[Exercise details]:
Each line that holds the word "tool" counts once; give the total for the records below and nothing else.

********************

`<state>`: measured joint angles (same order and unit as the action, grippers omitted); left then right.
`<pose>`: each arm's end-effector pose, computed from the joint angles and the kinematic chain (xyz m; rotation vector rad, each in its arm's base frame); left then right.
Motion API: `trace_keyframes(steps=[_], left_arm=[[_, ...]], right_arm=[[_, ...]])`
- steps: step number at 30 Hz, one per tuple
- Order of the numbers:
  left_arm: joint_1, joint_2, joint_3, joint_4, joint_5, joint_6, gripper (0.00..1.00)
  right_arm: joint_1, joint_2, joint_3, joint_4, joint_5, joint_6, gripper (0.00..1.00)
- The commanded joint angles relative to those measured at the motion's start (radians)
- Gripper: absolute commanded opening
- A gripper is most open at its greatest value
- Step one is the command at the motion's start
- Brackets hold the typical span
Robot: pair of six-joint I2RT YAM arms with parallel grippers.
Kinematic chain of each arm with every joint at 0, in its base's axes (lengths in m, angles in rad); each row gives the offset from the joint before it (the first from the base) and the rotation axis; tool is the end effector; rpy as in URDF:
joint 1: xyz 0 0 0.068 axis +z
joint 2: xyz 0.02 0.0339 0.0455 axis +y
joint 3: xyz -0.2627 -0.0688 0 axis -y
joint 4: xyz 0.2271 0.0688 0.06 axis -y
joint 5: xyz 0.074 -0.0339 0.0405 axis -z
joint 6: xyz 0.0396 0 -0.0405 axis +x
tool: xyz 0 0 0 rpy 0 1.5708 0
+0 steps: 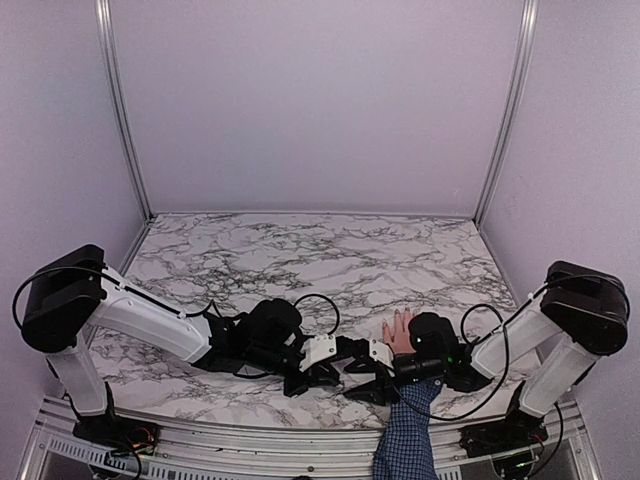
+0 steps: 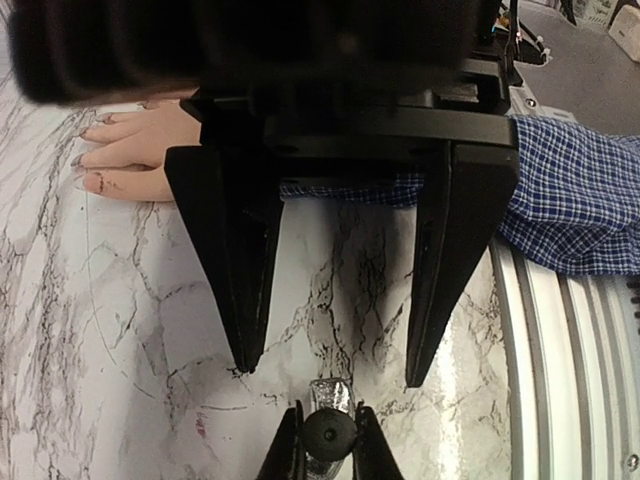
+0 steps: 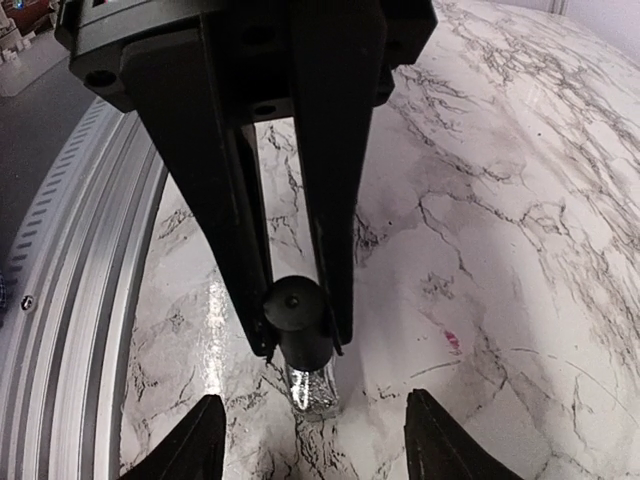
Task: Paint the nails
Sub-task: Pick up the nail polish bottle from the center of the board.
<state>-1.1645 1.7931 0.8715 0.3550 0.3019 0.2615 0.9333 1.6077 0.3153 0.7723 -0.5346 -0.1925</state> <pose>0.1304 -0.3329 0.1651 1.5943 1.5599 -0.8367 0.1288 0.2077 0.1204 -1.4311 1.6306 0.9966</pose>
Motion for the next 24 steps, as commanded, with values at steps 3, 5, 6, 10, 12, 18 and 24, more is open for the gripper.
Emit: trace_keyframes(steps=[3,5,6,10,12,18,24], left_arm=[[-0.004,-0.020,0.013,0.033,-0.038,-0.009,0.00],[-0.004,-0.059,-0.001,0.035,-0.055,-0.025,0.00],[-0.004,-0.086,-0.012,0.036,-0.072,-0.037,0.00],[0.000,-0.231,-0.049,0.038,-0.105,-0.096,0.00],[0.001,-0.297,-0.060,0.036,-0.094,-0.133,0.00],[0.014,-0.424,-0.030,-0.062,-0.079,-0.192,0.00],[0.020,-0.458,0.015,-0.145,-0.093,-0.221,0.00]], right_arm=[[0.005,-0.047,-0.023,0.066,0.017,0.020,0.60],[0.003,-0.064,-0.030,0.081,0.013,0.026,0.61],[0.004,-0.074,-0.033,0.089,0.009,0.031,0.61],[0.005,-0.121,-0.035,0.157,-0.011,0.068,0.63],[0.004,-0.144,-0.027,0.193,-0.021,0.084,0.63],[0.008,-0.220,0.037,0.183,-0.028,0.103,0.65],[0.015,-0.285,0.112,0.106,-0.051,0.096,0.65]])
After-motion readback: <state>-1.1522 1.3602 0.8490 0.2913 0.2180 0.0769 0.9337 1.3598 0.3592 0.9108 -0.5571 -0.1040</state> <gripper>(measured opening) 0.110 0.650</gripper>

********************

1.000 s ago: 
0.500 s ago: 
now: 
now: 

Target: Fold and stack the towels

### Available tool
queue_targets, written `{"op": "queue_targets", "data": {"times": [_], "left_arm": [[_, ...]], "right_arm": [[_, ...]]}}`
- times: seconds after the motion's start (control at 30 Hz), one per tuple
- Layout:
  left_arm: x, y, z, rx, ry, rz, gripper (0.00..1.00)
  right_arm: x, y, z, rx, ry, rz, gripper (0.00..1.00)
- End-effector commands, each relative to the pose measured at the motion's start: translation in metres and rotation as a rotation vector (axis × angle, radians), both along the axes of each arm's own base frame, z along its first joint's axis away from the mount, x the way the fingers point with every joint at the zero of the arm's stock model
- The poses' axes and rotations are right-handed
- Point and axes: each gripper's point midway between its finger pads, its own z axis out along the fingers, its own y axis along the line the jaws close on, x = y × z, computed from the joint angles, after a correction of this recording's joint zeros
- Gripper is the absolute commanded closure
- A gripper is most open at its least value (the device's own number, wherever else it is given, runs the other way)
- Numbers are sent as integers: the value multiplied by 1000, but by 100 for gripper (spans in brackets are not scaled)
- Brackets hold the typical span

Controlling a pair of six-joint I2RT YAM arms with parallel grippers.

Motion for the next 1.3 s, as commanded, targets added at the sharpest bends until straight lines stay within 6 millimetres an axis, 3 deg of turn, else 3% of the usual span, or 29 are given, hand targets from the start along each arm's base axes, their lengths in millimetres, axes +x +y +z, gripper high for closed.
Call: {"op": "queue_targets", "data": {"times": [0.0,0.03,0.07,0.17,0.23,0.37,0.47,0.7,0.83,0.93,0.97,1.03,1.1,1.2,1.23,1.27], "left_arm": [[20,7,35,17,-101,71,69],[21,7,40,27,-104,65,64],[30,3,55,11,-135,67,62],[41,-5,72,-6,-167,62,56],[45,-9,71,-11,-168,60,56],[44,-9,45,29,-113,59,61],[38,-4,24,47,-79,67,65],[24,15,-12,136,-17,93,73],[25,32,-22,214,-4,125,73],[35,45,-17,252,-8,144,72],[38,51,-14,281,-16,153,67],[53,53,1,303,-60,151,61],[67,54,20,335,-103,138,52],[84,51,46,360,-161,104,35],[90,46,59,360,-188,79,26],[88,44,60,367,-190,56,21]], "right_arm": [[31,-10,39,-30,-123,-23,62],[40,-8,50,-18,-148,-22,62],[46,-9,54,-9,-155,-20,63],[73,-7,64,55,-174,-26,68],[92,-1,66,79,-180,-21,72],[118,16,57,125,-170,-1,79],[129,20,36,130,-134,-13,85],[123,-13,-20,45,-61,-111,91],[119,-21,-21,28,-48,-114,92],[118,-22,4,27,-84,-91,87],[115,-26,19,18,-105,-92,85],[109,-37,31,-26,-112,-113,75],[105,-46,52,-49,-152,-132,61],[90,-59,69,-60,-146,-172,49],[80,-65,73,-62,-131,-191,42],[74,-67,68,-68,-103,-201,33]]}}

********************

[Completed task]:
3